Work to be completed ::
Only a number is expected in reply: the count of lines below where the word "things" occurs.

Data to examine ::
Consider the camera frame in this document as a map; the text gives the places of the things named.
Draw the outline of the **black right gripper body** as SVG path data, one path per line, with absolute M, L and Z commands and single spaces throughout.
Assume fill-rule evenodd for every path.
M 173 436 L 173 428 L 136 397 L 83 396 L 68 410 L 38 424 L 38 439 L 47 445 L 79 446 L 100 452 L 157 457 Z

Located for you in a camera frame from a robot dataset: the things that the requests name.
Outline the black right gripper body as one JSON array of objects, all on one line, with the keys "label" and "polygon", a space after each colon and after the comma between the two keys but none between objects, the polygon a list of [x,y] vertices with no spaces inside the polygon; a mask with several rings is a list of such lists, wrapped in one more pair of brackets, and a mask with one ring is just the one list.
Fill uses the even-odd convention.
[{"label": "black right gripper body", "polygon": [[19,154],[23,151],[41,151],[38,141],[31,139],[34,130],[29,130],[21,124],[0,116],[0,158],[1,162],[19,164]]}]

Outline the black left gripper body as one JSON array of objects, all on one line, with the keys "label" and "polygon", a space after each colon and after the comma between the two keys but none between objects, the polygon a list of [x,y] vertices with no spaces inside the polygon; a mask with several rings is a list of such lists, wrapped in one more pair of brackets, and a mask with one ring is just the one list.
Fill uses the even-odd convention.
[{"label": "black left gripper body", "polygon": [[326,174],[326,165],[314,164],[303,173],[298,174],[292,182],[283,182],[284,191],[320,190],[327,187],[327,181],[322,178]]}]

Answer box ::
2